Вредоносные письма, направленные российским организациям, маскировались под официальные уведомления от Межрайонного отдела судебных приставов по ИПНО города Москвы.
Все они были отправлены с поддельного адреса электронной почты. Внутри каждого письма находился архив с именем, имитирующим исполнительный лист. Например, 'Исполнительный лист №27186421-25 от <date>.zip'. Внутри архива скрывался вредоносный исполняемый файл, который в ходе запуска устанавливал на хост жертвы DarkWatchman RAT.
Анализ исполняемого файла
Исполняемый файл внутри рассылаемых архивов является 32-битной программой, написанной на языках программирования C/C++, с недействительной цифровой подписью.
|
File name |
Исполнительный лист №27186421-25 от <date>.exe |
|
MD5 |
b7a742715078cc7306d9948e2f3aa993 |
|
SHA1 |
16cc6adb30fc07d54a58a55a97e669390392d642 |
|
SHA256 |
ef5759af287e095b29b5843f7f5a2cce4539acfd8ac064461d32bf1db5ed5b1f |
|
File type |
PE32 executable (GUI) |
|
File size |
549.16 KiB |
|
Compilation timestamp |
2012-07-13 15:47:16 |
Этот файл служит загрузчиком, который в процессе выполнения расшифровывает и исполняет в оперативной памяти закодированное содержимое. Мы назвали его Native Loader. Исполняемый файл содержит иконку PDF-документа, чтобы визуально имитировать легитимный документ и обмануть пользователей.
Native Loader расшифровывает PE файл, который мы назвали .NET Loader. Это .NET-загрузчик, который аналогично Native Loader загружает свою полезную нагрузку в память из ресурсов. Отличием является то, что эта нагрузка не зашифрована и её легко извлечь из файла.
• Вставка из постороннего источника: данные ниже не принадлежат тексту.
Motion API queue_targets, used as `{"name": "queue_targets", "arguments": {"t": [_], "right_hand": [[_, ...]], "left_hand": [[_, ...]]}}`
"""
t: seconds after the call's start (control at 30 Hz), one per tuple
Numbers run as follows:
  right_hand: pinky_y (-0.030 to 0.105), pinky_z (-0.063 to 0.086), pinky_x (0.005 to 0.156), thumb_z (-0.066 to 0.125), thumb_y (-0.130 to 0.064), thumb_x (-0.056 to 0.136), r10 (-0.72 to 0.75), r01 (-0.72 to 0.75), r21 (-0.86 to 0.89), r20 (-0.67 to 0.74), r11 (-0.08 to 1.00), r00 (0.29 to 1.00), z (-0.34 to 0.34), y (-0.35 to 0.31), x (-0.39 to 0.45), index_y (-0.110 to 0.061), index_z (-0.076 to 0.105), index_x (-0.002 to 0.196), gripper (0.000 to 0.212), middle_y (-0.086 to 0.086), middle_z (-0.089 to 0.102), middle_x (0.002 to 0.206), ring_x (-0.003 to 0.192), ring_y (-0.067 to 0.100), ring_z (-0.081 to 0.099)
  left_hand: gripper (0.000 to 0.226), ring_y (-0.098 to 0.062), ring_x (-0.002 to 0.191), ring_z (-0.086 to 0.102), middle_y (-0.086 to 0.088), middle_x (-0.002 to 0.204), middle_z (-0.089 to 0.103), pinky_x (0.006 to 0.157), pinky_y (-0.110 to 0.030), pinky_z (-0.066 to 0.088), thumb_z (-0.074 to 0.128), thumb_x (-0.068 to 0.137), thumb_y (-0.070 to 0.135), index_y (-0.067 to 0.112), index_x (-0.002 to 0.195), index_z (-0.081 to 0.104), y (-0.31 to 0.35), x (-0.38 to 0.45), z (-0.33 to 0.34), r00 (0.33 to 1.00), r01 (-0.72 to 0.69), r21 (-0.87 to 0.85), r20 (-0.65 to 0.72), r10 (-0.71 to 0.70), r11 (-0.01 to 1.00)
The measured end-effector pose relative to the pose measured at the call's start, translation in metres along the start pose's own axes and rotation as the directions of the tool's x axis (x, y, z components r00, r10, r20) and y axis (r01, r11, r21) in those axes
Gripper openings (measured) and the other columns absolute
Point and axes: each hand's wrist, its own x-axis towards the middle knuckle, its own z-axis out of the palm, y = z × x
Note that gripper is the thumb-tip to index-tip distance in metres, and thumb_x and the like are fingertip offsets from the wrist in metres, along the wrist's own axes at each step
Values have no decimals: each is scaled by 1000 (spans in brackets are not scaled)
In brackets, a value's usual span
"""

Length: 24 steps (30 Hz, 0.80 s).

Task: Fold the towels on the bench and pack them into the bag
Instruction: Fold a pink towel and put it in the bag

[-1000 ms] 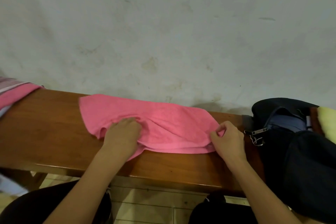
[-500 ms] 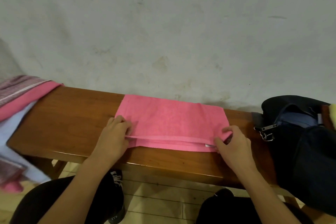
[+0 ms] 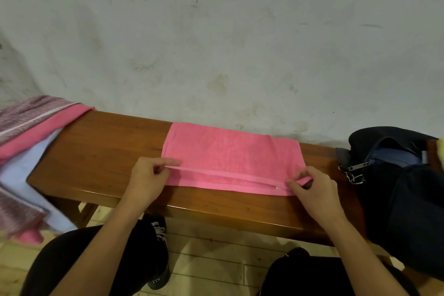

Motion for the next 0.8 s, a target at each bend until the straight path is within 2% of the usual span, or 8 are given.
{"name": "queue_targets", "arguments": {"t": [0.1, 0.23, 0.33, 0.43, 0.6, 0.63, 0.7, 0.8], "right_hand": [[19, 37, 57, 79, -21, 83, -6, 6, -4, 10, 1000, 1000, 0, -1, -1, -20, 59, 78, 20, -6, 62, 80, 74, 5, 56], [19, 36, 55, 75, -25, 87, -31, 32, -33, 13, 999, 999, 1, -2, -3, -20, 61, 83, 15, -6, 63, 81, 73, 5, 57], [21, 39, 54, 62, -25, 96, -39, 39, -47, 8, 998, 999, 1, 0, -3, -18, 62, 90, 9, -3, 63, 85, 72, 8, 57], [26, 43, 56, 48, -19, 103, -18, 18, -24, 7, 1000, 1000, 0, 3, -2, -18, 58, 98, 11, 0, 63, 89, 73, 14, 59], [36, 57, 68, 44, -18, 104, 30, -29, -16, 45, 999, 999, -1, 5, -2, -24, 48, 109, 9, -8, 57, 91, 79, 16, 61], [31, 56, 67, 45, -17, 104, 27, -27, -6, 40, 1000, 999, -2, 5, -2, -23, 49, 110, 10, -7, 56, 94, 81, 14, 59], [19, 45, 63, 46, -15, 104, 16, -16, 23, 15, 1000, 1000, -3, 4, -3, -20, 50, 109, 8, -4, 55, 101, 83, 7, 53], [13, 37, 61, 48, -13, 103, 7, -6, 57, -12, 998, 1000, -7, 3, -6, -18, 51, 107, 7, -4, 54, 101, 85, 5, 51]], "left_hand": [[23, -10, 100, 53, 14, 109, 60, 80, -22, 47, 56, 98, 14, 33, 100, 69, 1, -3, -6, 998, -3, 25, 56, 1, 1000], [4, -4, 92, 57, 14, 95, 65, 67, -16, 41, 68, 90, 27, 30, 90, 70, 3, -4, -6, 999, 47, -21, 2, -47, 999], [10, -4, 87, 55, 11, 93, 65, 74, -20, 43, 69, 90, 30, 21, 93, 73, 3, -5, -3, 994, 58, -20, -93, -59, 998], [4, -4, 86, 55, 11, 93, 61, 84, -30, 50, 66, 92, 21, 25, 93, 66, 2, -6, -2, 983, 50, -15, -174, -52, 999], [38, -7, 85, 56, 5, 93, 60, 85, -35, 51, 64, 93, 15, 18, 129, 53, 0, -9, -5, 982, 124, -31, -140, -127, 992], [32, -8, 85, 55, 6, 91, 59, 85, -35, 50, 64, 94, 16, 17, 125, 57, 1, -11, -6, 983, 133, -7, -127, -132, 991], [5, -11, 86, 55, 6, 90, 60, 79, -32, 50, 61, 96, 19, 19, 99, 65, 0, -13, -8, 987, 132, 60, -97, -125, 990], [16, -14, 85, 55, -2, 92, 62, 62, -24, 41, 56, 99, 23, 14, 89, 65, -3, -15, -9, 991, 129, 99, -31, -127, 987]]}}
Следующая стадия вредоноса – .NET Dropper, который извлекается .NET Loader-ом, является обфусцированным исполняемым файлом, защищенным с помощью .NET Reactor.
|
MD5 |
d497eff1503199df429f69ac18d9b593 |
|
SHA1 |
f632b20e6835d1ef89a19c0dbffd10430c8911bc |
|
SHA256 |
ed13f7bb37a81be356eb20df484a449138b2cd4079d64921b9bc007560adbfca |
|
File type |
PE32 executable .NET(v4.0.30319) |
|
File size |
417.00 KiB |
|
Module Name |
MerryDristos |
По имени модуля MerryDristos на публичном мультисканере мы нашли дополнительные образцы дропперов, в одном из которых был интересный PDB-путь:
C:\Users\PC\Desktop\Дроппер от Линкольна\Билдер дроппера\MerryDristos - билд 3.2\obj\Release\MerryDristos.pdb
.NET Dropper последовательно выполняет следующие операции:
- Декодирует нагрузки из формата Base64 и сохраняет их в файлы, приведенные ниже;
- Запускает команду wscript.exe с параметрами /E:jscript 3156389624 188 (где 3156389624 - имя дропнутого ранее файла).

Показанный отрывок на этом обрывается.